Set down exactly the lines below, starting at the one that contains "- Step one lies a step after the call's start" and ending at the one that contains "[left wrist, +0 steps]", with both of those lines included and nothing else.

=== Section Start ===

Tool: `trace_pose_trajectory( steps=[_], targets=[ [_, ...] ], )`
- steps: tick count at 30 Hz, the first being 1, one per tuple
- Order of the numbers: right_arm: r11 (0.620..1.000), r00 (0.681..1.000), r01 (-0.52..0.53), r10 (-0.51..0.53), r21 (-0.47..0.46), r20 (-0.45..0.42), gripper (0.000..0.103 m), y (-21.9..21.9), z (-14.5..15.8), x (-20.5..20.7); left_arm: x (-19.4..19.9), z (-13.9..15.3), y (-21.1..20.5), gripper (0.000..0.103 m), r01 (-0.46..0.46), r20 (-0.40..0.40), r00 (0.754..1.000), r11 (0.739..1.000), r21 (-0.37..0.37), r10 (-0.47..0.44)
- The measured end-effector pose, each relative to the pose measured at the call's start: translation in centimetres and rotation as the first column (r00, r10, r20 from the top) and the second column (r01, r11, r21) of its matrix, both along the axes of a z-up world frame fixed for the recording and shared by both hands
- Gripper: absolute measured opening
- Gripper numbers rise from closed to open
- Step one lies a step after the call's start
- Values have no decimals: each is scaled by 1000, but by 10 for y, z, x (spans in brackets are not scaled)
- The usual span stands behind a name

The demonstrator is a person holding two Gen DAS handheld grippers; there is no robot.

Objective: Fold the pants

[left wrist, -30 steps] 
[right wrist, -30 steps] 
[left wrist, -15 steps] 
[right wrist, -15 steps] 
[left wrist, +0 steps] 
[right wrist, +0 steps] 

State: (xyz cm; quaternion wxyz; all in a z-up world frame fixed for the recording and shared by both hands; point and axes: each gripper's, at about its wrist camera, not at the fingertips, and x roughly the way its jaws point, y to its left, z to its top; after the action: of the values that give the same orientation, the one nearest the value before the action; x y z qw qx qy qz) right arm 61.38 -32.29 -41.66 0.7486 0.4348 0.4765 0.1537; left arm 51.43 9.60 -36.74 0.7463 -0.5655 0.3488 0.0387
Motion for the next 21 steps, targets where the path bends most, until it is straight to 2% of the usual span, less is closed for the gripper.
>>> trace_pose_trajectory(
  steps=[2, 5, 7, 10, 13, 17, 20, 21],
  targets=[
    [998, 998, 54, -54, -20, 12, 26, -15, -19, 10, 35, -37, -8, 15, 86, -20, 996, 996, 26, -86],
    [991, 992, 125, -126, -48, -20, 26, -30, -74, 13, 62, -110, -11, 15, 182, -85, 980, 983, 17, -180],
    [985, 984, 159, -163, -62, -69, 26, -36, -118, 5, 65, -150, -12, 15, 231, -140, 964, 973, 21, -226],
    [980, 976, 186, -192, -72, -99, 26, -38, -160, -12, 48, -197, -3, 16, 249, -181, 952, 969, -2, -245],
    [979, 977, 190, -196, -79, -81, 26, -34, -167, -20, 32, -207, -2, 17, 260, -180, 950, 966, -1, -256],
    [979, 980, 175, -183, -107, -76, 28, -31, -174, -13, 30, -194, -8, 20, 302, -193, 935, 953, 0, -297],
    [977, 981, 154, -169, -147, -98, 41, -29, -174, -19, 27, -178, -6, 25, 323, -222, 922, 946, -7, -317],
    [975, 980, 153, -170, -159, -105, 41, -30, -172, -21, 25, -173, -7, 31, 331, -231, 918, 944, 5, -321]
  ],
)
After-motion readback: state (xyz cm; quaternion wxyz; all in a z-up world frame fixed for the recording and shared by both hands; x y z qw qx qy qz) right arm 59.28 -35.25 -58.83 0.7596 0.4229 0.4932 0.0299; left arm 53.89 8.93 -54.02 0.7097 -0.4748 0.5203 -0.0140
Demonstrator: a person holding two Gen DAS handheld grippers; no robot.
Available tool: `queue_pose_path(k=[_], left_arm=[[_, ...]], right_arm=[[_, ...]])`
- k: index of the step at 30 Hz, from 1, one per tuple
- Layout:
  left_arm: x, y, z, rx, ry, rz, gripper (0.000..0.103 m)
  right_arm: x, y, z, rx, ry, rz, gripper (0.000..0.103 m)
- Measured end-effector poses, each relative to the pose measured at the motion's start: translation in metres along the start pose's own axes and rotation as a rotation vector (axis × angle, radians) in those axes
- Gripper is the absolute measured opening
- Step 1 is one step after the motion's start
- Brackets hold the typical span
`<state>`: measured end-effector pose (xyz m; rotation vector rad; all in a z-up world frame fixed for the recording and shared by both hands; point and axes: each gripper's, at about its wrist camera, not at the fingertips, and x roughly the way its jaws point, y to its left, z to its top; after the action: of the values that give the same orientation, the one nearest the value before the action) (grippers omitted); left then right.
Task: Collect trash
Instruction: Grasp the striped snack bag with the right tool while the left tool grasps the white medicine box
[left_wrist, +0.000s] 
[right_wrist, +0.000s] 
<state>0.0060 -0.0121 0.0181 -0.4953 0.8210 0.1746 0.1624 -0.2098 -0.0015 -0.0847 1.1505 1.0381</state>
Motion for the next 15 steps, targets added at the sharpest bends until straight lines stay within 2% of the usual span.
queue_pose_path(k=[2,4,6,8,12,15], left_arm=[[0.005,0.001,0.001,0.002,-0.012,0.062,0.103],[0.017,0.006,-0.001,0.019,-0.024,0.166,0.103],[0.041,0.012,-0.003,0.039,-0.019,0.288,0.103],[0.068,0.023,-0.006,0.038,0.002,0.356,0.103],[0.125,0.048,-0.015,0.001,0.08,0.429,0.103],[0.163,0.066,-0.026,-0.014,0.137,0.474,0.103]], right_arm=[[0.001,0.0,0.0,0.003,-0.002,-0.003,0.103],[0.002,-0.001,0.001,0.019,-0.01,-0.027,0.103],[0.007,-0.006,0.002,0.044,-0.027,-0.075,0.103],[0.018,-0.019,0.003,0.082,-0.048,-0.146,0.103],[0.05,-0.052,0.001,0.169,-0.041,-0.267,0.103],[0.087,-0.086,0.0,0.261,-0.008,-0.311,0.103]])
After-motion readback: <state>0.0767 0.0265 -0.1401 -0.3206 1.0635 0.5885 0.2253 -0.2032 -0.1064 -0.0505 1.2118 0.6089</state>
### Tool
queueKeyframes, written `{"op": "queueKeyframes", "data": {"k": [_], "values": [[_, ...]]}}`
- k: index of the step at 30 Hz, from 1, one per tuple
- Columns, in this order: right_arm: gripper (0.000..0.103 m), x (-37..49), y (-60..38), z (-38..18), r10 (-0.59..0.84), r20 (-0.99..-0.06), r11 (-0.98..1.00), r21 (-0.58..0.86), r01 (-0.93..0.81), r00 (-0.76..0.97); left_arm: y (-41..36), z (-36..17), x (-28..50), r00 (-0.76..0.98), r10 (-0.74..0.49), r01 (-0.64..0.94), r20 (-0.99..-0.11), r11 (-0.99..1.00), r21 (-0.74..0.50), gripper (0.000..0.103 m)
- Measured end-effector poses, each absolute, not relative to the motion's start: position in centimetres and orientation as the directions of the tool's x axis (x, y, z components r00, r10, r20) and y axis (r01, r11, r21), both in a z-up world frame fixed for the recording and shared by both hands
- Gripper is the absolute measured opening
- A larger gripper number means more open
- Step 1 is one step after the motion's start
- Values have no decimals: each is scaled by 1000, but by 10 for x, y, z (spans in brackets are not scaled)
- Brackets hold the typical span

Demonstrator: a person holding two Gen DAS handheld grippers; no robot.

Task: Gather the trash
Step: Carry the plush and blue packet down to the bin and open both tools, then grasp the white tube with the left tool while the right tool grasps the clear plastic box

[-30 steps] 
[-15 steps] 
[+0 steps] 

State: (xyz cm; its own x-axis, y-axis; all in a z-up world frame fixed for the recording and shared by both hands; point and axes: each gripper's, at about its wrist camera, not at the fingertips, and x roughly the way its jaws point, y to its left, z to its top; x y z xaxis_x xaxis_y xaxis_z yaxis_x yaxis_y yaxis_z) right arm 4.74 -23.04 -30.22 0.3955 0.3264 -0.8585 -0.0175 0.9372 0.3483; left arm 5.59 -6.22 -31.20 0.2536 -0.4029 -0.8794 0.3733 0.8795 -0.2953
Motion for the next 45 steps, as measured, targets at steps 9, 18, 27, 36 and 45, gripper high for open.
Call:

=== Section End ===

**Response to the exercise:**
- Step one lies a step after the call's start
- Values have no decimals: each is scaled by 1000, but by 10 for y, z, x (spans in brackets are not scaled)
- The usual span stands behind a name

The demonstrator is a person holding two Gen DAS handheld grippers; there is no robot.

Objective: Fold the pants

[left wrist, -30 steps] 
[right wrist, -30 steps] 
[left wrist, -15 steps] 
[right wrist, -15 steps] 
[left wrist, +0 steps] 

No more is needed for this answer.